▶ **The task**: The answer should consist of each line from the data below that includes "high".

▶ **Data section**:

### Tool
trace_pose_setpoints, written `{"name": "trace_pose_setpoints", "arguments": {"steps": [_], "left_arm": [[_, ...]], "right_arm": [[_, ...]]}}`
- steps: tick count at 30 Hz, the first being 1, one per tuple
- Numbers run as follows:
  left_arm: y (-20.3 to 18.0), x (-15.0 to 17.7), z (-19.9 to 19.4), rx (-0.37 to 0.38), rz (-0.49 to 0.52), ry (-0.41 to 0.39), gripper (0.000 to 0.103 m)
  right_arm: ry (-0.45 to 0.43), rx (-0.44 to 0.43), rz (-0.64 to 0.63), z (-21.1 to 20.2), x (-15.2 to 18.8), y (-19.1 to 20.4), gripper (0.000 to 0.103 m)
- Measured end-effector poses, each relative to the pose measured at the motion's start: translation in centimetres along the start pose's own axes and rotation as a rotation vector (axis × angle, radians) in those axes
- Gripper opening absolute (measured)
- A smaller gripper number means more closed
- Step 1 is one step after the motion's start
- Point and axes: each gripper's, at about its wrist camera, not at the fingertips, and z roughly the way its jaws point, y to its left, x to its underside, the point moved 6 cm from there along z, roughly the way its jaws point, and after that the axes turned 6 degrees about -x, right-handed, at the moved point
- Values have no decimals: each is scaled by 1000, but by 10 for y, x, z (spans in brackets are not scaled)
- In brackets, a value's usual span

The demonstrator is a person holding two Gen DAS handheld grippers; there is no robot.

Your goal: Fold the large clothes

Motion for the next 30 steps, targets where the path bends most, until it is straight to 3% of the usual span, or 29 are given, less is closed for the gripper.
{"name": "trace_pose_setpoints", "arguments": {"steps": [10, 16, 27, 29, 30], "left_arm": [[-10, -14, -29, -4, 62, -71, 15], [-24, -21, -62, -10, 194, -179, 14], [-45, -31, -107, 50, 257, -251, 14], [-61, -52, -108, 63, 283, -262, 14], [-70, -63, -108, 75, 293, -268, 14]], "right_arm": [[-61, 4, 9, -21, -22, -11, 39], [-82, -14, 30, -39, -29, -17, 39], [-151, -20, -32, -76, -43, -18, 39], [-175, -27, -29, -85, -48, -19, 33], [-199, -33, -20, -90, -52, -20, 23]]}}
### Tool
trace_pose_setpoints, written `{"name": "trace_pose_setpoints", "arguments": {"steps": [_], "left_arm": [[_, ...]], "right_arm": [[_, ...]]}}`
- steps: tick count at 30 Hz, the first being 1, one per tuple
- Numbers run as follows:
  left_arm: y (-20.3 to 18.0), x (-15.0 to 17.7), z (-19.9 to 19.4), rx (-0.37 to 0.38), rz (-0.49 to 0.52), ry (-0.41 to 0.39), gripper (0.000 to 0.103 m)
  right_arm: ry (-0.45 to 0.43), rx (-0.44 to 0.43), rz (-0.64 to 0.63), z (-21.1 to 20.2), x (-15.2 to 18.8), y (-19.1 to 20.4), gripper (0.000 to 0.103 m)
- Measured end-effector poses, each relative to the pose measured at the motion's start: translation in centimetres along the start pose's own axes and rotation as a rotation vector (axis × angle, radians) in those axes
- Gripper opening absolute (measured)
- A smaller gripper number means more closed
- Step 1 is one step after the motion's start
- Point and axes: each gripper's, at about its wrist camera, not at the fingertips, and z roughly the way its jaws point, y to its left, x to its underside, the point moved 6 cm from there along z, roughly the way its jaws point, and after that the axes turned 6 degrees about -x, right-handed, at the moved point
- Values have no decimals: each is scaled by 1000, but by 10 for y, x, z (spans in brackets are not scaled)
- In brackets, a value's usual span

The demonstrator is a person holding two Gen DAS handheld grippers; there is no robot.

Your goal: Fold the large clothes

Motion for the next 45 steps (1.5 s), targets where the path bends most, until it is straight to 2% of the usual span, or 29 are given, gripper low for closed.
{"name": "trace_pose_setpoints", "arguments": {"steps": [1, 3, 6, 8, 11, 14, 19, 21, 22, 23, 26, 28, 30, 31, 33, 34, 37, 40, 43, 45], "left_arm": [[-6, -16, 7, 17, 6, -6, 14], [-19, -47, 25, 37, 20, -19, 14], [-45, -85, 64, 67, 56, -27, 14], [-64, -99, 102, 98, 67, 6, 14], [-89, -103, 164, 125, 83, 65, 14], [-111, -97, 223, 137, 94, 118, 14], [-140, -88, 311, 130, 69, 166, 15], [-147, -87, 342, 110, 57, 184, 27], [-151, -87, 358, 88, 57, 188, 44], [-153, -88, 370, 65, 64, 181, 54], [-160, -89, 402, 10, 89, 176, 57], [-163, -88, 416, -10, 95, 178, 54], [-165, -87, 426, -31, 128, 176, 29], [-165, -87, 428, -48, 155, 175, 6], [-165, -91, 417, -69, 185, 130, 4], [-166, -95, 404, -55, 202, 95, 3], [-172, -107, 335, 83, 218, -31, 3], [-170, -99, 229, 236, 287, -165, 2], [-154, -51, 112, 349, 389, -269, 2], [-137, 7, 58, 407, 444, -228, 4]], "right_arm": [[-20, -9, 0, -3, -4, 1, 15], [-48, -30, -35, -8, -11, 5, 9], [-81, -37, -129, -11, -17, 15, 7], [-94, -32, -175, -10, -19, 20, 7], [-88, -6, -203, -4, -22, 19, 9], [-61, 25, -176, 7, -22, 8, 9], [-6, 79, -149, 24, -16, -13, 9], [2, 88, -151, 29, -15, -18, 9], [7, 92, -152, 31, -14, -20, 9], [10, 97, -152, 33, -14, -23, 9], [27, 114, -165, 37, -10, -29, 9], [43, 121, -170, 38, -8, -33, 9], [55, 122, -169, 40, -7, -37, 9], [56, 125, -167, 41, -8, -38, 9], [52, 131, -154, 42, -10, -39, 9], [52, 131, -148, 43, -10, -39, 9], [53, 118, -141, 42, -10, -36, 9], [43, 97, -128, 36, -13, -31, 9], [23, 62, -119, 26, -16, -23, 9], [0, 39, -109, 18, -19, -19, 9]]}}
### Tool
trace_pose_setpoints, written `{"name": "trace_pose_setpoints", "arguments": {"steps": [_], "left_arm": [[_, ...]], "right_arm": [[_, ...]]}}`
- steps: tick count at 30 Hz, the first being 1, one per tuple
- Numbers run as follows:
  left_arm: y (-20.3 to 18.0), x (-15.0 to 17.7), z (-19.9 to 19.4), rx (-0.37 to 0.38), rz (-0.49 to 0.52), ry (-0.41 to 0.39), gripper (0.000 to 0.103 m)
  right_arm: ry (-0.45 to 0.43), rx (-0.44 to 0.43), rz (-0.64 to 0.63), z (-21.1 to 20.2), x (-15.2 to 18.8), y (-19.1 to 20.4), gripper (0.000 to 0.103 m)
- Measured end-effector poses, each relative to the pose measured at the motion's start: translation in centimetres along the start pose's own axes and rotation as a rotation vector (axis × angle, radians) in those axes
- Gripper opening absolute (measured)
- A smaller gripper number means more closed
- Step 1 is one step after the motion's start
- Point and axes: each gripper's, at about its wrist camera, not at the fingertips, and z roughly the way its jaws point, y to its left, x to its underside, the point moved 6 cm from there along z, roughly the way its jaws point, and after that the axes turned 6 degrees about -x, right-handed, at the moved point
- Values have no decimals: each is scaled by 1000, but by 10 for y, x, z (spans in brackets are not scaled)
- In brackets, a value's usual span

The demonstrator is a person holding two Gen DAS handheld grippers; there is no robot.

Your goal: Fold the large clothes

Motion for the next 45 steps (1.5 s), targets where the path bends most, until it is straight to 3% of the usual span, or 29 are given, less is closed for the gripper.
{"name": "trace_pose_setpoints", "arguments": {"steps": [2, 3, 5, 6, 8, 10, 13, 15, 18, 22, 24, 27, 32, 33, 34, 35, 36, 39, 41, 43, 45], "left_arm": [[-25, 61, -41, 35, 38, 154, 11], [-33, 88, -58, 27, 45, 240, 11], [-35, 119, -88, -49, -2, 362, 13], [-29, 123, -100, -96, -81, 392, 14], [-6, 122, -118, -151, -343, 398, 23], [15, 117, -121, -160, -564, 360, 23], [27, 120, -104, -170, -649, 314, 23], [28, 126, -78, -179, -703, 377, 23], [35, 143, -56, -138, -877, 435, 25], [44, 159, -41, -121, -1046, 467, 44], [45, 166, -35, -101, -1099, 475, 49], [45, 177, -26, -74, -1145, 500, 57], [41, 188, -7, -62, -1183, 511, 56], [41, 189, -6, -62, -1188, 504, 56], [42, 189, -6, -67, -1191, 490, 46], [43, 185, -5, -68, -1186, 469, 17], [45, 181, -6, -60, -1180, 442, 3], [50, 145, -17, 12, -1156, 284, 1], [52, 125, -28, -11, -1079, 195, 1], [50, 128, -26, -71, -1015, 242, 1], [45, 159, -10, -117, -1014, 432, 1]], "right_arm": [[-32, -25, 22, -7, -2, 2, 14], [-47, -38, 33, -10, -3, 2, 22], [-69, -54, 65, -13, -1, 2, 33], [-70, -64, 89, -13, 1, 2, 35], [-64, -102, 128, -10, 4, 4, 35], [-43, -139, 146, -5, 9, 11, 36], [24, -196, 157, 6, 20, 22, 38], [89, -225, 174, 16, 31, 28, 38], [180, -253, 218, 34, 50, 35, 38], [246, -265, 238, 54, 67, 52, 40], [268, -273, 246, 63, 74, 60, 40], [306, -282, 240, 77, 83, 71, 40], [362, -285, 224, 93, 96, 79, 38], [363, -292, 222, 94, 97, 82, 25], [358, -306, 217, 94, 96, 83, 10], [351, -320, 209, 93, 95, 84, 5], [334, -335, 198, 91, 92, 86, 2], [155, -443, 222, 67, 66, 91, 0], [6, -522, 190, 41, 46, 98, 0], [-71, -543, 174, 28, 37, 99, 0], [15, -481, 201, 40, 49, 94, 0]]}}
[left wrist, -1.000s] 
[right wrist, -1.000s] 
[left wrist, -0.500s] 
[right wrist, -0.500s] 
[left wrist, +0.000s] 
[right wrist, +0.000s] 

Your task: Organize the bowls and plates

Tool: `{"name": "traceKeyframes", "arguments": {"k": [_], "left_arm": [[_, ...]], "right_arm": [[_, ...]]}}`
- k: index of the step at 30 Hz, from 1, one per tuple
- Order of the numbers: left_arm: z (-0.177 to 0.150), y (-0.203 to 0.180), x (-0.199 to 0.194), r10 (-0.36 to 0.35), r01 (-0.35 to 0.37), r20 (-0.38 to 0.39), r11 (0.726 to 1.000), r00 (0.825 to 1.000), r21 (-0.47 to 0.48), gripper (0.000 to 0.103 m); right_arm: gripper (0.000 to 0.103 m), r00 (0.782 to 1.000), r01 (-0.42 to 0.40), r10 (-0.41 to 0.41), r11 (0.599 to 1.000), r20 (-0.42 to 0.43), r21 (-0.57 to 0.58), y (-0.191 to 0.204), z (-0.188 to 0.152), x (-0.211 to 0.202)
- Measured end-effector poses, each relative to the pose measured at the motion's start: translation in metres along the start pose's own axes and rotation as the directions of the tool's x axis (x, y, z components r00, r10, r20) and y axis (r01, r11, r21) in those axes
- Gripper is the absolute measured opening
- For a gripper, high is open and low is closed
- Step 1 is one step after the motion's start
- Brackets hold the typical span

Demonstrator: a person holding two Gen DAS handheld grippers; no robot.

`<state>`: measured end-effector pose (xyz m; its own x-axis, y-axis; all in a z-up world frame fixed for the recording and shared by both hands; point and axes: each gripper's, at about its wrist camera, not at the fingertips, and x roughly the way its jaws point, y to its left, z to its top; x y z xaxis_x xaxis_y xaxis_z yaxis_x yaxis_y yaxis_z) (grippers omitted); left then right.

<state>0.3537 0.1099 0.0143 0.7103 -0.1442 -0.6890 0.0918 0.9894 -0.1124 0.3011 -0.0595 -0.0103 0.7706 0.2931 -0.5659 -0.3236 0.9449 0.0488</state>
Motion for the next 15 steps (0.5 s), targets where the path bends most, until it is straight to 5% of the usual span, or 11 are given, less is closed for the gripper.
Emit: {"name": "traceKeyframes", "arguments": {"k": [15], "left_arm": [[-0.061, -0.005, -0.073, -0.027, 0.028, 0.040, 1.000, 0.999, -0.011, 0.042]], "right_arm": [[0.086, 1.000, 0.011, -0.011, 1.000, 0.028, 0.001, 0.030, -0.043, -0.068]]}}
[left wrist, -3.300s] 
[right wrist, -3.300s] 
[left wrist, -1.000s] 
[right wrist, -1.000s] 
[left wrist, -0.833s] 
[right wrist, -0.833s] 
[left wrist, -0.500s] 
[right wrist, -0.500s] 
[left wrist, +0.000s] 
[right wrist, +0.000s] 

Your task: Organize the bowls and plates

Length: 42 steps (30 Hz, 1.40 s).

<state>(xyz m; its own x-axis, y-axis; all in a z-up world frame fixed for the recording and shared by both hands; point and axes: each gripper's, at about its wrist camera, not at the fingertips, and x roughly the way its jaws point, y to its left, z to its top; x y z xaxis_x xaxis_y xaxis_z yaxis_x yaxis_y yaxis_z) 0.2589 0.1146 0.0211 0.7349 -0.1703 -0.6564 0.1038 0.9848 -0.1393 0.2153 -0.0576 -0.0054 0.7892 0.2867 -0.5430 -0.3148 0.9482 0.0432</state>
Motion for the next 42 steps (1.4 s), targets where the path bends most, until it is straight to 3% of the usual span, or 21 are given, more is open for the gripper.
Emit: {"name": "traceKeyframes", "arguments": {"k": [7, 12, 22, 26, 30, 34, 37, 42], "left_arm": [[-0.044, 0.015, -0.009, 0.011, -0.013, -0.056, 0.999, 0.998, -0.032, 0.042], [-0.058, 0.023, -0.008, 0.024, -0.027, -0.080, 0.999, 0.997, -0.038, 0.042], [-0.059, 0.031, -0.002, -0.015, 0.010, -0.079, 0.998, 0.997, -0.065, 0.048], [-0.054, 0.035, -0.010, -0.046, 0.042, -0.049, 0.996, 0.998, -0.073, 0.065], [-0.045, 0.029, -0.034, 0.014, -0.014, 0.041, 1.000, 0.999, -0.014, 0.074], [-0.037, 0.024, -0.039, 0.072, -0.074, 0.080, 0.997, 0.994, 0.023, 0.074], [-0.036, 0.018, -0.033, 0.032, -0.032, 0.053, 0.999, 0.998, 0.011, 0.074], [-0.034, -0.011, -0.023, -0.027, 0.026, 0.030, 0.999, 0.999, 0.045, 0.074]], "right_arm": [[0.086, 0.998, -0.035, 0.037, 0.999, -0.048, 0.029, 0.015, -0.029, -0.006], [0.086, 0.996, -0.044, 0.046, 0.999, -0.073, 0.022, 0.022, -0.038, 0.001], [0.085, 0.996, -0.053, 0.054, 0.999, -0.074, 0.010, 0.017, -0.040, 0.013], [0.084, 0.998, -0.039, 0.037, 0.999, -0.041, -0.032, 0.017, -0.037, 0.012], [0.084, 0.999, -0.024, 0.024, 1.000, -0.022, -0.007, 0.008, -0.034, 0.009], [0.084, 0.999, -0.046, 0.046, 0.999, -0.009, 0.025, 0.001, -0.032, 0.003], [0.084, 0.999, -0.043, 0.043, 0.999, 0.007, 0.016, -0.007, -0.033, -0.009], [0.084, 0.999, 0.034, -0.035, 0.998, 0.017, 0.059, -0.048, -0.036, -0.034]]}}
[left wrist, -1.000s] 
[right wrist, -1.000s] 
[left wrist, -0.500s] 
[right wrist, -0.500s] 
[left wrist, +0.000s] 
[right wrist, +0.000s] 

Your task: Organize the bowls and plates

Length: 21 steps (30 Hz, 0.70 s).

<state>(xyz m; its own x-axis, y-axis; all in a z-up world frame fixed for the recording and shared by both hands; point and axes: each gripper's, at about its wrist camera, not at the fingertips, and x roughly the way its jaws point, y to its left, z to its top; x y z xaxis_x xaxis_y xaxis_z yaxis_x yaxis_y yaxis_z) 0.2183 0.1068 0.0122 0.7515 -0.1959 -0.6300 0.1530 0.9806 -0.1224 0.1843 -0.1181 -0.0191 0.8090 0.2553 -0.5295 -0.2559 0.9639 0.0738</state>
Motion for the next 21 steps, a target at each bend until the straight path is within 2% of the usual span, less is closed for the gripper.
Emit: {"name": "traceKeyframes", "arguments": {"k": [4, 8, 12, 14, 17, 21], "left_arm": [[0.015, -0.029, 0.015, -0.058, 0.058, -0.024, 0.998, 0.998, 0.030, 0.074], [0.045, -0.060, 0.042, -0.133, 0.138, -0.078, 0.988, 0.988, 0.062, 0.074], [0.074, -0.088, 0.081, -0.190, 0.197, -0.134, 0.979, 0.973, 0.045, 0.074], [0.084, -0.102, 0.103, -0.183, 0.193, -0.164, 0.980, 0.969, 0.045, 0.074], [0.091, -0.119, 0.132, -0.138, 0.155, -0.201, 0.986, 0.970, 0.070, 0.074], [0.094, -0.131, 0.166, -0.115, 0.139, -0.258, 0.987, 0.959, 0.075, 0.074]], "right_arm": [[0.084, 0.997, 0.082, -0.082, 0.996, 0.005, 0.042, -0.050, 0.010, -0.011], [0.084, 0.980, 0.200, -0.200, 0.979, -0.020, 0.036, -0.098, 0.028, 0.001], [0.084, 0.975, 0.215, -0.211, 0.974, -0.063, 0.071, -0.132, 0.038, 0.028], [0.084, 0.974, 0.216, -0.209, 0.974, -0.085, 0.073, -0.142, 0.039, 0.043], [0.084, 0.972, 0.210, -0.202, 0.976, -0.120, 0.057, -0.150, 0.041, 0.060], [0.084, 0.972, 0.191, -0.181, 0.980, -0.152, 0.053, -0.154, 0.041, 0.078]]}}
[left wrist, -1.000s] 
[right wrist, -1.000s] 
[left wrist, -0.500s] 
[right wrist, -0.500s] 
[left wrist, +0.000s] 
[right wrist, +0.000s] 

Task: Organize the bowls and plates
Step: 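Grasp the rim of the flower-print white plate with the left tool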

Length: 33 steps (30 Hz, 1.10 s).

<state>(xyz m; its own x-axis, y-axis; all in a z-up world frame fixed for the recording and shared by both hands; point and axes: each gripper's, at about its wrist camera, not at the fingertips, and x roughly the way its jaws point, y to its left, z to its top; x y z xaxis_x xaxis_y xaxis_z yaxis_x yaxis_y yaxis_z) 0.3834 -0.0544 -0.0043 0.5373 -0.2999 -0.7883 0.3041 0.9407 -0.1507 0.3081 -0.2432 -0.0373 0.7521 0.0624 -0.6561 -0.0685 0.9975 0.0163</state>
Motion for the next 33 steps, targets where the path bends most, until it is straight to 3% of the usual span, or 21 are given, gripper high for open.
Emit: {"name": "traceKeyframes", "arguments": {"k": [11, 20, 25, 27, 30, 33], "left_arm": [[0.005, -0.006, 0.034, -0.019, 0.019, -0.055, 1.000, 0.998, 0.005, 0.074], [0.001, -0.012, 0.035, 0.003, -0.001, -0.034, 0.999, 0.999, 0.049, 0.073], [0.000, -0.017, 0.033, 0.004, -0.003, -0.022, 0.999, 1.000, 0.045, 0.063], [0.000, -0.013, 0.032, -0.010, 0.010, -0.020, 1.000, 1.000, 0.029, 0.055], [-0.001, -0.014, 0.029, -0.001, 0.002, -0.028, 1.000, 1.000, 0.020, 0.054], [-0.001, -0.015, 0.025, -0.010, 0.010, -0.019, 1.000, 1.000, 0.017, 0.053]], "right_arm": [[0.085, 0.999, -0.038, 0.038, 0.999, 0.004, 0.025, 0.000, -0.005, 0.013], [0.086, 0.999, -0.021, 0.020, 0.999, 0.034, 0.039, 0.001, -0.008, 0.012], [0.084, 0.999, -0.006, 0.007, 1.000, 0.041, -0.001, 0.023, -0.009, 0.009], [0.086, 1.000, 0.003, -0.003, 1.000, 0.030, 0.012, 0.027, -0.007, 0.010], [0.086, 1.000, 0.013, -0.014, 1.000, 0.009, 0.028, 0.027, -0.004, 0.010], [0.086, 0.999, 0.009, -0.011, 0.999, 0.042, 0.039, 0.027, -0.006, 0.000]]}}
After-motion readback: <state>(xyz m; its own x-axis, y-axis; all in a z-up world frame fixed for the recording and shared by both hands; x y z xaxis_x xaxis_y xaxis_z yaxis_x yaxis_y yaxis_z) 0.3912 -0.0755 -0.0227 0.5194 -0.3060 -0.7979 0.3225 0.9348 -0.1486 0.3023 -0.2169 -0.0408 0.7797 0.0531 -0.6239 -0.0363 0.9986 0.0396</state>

▶ **Answer to this exercise**:
- For a gripper, high is open and low is closed
Motion for the next 33 steps, targets where the path bends most, until it is straight to 3% of the usual span, or 21 are given, gripper high for open.

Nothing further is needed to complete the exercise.